Take Rod Stewart. Rod Stewart is not taken seriously as a songwriter the way he should be. I don't know whether he was serious himself about his abilities.
I once talked to Chrissie Hynde. I had never met her, and I saw her at a recording studio a couple of years ago. And I said, "Geez, I'm really a fan of your writing. I think you're one of the best writers ever in pop music." And it was like she didn't know what I was talking about. She thought I was kidding her or something. It's like she didn't feel that way about herself.
But it isn't like classical music, in which people get better and better. People do their best work before they're 27 quite often in rock and roll. Much more often than not.
Many songwriters I've spoken to, like Simon or Petty, seem to really enjoy the process-
I don't. I hate it.
And yet you continue to grow in your work.
I don't know whether Simon enjoys the process. He never told me he enjoys it. Petty might. It certainly is a saner way to go about things, to look forward to it, to love writing. Stevie Nicks used to love writing, she would write hundreds of songs. But Henley and I always hated it. [Laughs] But you know the old saying: "Only a fool would write for anything other than money." That's one of the sayings. Another one is, "Writing can be very difficult, but having written something is great."
Yeah, you've said in the past that when you get something going, then you enjoy it.
Yeah, when something's working. The first flush is good. You might get down on it the next day or something. But that first thing is the reason for going through hours of dead time.
When you are working on something that is going well, do you always finish it?
I've had things lately that I've put aside, but I used to finish them. I might be faking. I'll think, "Oh, I'm happy enough with that," and go watch television. It's like I'm getting lazy or something. And also, it's all pretty simple harmonically. It's bothering me. Blues-oriented stuff.

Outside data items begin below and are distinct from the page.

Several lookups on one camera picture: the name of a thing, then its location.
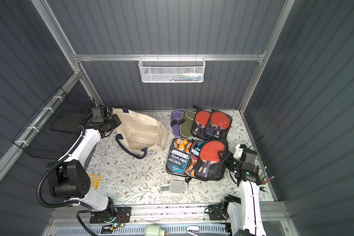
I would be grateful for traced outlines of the olive green paddle case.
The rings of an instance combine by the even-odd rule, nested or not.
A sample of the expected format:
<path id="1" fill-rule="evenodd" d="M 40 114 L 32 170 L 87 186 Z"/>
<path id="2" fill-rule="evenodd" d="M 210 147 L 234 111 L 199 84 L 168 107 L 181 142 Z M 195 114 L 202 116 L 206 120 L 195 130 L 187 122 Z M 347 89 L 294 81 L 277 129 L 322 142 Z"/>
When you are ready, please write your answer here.
<path id="1" fill-rule="evenodd" d="M 194 108 L 185 109 L 182 119 L 183 123 L 180 124 L 180 134 L 183 138 L 190 138 L 192 136 L 192 129 L 195 123 L 197 110 Z"/>

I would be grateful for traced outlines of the black paddle case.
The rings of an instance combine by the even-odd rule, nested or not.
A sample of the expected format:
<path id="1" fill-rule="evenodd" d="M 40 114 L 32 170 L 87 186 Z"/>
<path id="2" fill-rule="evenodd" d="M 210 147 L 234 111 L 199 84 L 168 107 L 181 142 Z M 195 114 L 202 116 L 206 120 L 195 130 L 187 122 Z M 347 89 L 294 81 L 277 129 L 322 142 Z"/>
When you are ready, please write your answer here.
<path id="1" fill-rule="evenodd" d="M 193 137 L 199 138 L 201 140 L 208 139 L 208 136 L 206 134 L 206 126 L 209 123 L 210 117 L 211 112 L 201 108 L 197 109 L 194 124 L 191 131 Z"/>

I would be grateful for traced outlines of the beige canvas tote bag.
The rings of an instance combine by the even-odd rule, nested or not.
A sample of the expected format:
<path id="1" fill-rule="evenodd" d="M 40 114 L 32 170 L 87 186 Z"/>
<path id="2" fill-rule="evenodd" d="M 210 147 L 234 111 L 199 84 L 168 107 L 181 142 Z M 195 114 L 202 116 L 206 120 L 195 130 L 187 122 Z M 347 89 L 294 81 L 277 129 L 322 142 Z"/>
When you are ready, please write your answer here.
<path id="1" fill-rule="evenodd" d="M 150 151 L 165 150 L 169 134 L 161 122 L 129 109 L 113 108 L 112 114 L 121 121 L 115 140 L 127 154 L 143 159 Z"/>

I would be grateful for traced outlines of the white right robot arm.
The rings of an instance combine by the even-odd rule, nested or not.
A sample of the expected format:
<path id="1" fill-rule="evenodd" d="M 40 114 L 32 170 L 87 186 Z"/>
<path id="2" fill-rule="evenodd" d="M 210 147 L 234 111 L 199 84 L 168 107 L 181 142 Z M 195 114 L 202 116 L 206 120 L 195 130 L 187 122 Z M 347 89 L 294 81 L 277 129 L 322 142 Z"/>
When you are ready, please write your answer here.
<path id="1" fill-rule="evenodd" d="M 239 195 L 228 195 L 223 203 L 223 215 L 230 220 L 230 236 L 265 236 L 259 202 L 259 166 L 255 165 L 257 152 L 246 145 L 237 145 L 235 153 L 227 152 L 221 161 L 238 187 Z"/>

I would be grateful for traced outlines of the Deerway ping pong set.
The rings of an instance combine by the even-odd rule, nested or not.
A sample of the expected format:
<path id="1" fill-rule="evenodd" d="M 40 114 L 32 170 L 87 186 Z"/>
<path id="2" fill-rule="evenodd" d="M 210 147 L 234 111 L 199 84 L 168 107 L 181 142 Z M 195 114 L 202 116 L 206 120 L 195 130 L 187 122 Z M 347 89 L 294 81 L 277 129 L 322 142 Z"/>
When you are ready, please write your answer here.
<path id="1" fill-rule="evenodd" d="M 187 177 L 185 168 L 193 145 L 192 139 L 173 138 L 167 155 L 165 169 L 168 174 Z"/>

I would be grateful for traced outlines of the red paddle case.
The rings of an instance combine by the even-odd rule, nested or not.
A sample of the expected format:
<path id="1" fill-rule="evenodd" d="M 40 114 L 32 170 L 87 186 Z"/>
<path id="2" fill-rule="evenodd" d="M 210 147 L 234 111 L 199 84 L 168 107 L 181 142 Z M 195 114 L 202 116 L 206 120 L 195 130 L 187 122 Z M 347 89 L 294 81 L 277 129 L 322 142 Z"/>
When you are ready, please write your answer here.
<path id="1" fill-rule="evenodd" d="M 228 151 L 226 139 L 204 141 L 194 167 L 194 176 L 201 181 L 220 181 L 225 173 L 225 164 L 221 158 Z"/>
<path id="2" fill-rule="evenodd" d="M 212 110 L 205 127 L 205 139 L 227 139 L 233 118 L 219 110 Z"/>

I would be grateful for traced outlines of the red ping pong paddle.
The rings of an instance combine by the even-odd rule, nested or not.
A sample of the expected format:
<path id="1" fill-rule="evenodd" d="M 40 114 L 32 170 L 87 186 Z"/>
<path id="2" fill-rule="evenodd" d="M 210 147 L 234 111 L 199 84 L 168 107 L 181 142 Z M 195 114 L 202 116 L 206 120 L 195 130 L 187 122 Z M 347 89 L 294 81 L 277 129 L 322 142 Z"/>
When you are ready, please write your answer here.
<path id="1" fill-rule="evenodd" d="M 198 131 L 202 130 L 205 128 L 207 125 L 209 119 L 210 119 L 211 113 L 207 111 L 200 111 L 196 115 L 195 122 L 197 123 L 197 127 L 194 129 L 194 133 L 197 134 Z"/>

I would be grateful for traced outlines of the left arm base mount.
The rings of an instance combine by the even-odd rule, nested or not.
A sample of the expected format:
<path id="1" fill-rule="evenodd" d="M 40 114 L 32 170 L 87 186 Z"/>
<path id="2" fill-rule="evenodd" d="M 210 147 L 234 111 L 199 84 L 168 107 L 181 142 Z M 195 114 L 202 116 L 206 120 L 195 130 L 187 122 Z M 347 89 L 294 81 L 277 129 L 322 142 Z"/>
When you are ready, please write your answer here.
<path id="1" fill-rule="evenodd" d="M 93 211 L 90 216 L 90 224 L 125 224 L 129 223 L 131 217 L 131 207 L 115 207 L 104 211 Z"/>

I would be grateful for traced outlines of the purple paddle case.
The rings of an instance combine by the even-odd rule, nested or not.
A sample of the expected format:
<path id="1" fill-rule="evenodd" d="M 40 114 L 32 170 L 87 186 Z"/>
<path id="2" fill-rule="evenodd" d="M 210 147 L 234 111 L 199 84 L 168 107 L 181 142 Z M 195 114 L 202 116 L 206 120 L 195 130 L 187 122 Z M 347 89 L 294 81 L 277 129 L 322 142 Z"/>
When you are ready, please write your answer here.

I get better and better over the years at writing for my voice. And it's limiting. If I'm writing for assignment, like "When She Loves Me" for Sarah McLachlan, or a different song for James Taylor, which I just wrote for Cars, I write differently. It's like if I'm writing for an oboe or a bassoon.
You once said you were pushed into being a singer of your own songs -
Never thought of it. But I would like the way I did them better than the way people were doing them. So I wasn't quite pushed. But I never thought of it.
Did you think you would be a songwriter for other people?
I thought I was gonna be a movie composer. But then Lenny Waronker suggested that I try to write some songs. And like Mickey Rooney and Judy Garland, he went around pushing me. So I remember playing for Lou Adler. And I would play the melody along with myself. (Later he called me 'Lenny's Robot.') I was 17. And he said, "You know, Carole King, she plays something different when she sings." And I thought she was the greatest at the time. And I was right. So I did.
And then we went to see Leiber & Stoller out in New York. And Leiber said I should move out there. He said, "You'd be one of the top people in five years." I was real young, real young.